Short-circuit Logic
Roy Smith
roy at panix.com
Sun May 26 07:38:38 EDT 2013
In article <5f101d70-e51f-4531-9153-c92ee2486fd9 at googlegroups.com>,
Ahmed Abdulshafy <abdulshafy at gmail.com> wrote:
> Hi,
> I'm having a hard time wrapping my head around short-circuit logic that's
> used by Python, coming from a C/C++ background; so I don't understand why the
> following condition is written this way!>
>
> if not allow_zero and abs(x) < sys.float_info.epsilon:
> print("zero is not allowed")
>
> The purpose of this snippet is to print the given line when allow_zero is
> False and x is 0.
I don't understand your confusion. Short-circuit evaluation works in
Python exactly the same way it works in C. When you have a boolean
operation, the operands are evaluated left-to-right, and evaluation
stops as soon as the truth value of the expression is known.
In C, you would write:
if (p && p->foo) {
blah();
}
to make sure that you don't dereference a null pointer. A similar
example in Python might be:
if d and d["foo"]:
blah()
which protects against trying to access an element of a dictionary if
the dictionary is None (which might happen if d was an optional argument
to a method and wasn't passed on this invocation).
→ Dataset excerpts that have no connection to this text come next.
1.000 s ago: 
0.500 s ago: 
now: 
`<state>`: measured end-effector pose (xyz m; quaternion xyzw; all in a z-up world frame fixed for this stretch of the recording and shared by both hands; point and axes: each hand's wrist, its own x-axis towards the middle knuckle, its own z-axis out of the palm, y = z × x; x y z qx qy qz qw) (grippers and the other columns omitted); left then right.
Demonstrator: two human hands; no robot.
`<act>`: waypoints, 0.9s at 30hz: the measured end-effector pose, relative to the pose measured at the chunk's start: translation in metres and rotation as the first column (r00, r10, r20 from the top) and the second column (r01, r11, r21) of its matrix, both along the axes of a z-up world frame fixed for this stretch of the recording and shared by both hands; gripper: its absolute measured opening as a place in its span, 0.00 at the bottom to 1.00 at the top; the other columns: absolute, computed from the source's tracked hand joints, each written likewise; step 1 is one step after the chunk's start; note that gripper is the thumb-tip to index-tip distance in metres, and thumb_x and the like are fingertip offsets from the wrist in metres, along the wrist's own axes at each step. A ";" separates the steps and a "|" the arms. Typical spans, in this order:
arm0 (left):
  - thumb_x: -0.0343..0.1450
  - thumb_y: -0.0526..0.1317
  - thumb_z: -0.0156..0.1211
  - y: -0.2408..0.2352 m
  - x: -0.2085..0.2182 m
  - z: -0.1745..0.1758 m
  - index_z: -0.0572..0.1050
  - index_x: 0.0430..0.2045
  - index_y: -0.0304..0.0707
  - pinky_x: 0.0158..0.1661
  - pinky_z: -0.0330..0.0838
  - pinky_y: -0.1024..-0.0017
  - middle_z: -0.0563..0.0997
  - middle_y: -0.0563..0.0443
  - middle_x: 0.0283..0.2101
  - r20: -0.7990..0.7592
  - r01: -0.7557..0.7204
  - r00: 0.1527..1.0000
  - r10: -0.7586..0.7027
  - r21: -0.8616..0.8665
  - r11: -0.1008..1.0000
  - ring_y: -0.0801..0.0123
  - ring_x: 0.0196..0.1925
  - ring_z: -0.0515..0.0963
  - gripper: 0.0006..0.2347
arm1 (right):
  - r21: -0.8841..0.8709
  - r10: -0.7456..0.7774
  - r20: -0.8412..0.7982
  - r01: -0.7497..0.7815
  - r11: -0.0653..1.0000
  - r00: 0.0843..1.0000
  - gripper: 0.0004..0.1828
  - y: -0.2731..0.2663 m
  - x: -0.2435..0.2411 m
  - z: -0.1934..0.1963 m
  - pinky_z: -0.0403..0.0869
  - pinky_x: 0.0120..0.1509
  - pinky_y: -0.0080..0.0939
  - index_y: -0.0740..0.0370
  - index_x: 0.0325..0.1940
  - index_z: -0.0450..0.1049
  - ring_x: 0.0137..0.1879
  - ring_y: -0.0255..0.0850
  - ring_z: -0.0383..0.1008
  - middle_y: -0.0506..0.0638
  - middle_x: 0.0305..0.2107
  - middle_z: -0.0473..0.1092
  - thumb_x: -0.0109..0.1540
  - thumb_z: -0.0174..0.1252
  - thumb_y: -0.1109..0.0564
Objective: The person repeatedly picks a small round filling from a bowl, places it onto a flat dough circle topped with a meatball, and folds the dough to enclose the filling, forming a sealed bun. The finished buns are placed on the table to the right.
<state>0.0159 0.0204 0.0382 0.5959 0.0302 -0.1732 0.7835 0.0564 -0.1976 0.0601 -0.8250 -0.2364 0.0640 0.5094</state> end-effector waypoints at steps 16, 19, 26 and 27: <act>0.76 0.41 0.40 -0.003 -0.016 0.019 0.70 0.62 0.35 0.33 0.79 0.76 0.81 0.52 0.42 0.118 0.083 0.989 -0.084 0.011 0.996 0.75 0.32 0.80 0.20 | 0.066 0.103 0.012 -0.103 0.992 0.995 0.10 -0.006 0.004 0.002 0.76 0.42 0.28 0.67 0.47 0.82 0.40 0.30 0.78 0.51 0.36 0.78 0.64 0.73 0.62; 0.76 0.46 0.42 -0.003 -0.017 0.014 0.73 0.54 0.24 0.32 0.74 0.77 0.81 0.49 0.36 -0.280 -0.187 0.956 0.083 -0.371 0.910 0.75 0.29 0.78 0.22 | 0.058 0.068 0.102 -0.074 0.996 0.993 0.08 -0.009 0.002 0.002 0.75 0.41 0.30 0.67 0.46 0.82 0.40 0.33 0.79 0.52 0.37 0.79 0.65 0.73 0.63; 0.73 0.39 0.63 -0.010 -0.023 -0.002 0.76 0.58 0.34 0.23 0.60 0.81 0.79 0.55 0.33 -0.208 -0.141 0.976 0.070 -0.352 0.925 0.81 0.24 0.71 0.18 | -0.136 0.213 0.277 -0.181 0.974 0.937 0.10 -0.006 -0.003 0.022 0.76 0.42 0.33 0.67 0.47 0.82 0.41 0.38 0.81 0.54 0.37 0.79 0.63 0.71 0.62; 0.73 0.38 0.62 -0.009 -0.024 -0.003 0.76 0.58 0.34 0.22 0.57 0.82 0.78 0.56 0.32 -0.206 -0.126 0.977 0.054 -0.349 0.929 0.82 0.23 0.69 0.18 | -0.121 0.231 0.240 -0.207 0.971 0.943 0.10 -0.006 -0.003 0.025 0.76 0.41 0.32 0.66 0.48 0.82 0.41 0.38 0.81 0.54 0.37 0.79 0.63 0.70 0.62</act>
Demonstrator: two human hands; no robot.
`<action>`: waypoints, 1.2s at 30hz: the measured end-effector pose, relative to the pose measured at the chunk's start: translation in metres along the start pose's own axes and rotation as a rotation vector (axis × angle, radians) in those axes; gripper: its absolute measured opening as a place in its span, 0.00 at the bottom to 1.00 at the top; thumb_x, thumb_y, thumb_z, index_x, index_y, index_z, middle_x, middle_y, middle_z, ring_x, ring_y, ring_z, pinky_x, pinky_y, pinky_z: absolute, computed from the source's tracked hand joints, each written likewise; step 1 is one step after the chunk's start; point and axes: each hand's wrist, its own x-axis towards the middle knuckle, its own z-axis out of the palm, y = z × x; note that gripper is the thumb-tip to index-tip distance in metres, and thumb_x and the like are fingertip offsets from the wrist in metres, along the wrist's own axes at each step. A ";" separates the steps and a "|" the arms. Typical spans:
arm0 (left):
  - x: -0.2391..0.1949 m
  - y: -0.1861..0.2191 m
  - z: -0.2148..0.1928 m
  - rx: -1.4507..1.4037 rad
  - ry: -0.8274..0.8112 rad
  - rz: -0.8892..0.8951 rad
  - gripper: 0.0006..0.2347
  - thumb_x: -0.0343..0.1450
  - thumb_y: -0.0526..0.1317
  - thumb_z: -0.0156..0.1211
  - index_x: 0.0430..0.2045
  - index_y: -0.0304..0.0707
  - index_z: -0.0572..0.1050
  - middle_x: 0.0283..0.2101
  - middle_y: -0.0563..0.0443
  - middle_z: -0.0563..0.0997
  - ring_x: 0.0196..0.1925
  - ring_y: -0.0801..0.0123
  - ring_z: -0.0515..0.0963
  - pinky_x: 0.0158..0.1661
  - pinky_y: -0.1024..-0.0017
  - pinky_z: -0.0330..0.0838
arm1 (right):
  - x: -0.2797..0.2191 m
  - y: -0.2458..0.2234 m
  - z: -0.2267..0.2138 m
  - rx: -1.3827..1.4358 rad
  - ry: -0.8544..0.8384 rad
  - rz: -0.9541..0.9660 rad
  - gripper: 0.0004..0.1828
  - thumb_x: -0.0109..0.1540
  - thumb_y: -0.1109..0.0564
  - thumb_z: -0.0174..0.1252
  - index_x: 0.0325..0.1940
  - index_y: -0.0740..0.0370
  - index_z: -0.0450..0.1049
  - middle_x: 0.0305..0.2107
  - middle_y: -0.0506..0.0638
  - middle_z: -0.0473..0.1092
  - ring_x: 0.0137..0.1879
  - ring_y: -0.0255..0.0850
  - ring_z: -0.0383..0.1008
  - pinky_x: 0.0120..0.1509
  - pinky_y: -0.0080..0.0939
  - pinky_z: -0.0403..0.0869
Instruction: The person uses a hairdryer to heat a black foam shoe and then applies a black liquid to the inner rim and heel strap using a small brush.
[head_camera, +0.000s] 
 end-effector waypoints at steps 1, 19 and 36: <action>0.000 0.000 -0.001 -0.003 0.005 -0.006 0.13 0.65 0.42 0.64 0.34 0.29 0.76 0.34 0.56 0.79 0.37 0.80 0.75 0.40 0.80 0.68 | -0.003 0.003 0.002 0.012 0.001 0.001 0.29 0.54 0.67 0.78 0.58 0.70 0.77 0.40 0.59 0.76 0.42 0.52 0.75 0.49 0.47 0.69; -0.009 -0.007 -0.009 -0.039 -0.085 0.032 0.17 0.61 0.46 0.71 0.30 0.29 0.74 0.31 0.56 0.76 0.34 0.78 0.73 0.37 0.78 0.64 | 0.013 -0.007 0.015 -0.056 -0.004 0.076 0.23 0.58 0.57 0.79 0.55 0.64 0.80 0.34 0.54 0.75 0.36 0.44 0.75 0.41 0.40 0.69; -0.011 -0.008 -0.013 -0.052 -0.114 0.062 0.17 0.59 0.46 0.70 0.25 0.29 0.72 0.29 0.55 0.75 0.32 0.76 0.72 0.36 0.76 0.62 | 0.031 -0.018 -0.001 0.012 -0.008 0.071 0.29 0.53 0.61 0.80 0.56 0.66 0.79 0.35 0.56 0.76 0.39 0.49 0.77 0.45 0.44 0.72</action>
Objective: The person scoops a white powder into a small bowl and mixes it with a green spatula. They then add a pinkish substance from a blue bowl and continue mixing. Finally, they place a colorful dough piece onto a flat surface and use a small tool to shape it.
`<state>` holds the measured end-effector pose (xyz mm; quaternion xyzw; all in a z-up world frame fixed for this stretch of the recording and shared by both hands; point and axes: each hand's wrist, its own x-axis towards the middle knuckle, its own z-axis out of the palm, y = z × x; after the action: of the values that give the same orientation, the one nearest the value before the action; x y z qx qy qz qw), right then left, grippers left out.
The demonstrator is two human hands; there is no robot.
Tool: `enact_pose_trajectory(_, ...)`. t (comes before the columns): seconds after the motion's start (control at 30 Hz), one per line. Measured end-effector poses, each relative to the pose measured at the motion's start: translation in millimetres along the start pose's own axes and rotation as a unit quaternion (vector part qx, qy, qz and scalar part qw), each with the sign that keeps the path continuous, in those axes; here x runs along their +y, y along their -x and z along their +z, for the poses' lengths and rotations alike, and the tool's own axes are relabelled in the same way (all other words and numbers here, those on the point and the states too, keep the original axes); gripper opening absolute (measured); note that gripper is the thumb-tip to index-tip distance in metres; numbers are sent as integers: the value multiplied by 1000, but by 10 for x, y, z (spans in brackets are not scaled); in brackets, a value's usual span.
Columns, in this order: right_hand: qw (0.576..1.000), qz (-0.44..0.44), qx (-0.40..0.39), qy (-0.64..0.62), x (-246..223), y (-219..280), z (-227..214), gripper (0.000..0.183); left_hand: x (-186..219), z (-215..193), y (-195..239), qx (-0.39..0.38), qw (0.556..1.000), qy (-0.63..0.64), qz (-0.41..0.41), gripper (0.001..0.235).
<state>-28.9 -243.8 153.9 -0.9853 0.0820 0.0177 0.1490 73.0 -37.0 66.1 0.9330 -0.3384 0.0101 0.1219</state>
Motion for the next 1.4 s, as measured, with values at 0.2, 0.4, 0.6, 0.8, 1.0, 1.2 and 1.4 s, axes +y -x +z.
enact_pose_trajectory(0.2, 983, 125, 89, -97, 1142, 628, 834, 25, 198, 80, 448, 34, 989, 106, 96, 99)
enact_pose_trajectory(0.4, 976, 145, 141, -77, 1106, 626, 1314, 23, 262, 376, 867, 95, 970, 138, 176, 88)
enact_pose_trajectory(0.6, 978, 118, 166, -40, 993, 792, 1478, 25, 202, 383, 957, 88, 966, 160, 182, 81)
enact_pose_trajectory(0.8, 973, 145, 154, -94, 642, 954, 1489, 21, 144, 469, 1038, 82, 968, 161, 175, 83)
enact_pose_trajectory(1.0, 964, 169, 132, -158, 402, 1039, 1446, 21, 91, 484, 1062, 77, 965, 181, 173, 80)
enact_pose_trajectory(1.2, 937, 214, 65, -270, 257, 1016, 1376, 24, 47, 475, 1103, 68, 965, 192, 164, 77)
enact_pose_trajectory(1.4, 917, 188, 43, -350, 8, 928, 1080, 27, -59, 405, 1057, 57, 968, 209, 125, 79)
But, none of that applies to your example. The condition is
not allow_zero and abs(x) < sys.float_info.epsilon:
it's safe to evaluate "abs(x) < sys.float_info.epsilon" no matter what
the value of "not allow_zero". For the purposes of understanding your
code, you can pretend that short-circuit evaluation doesn't exist!
So, what is your code doing that you don't understand?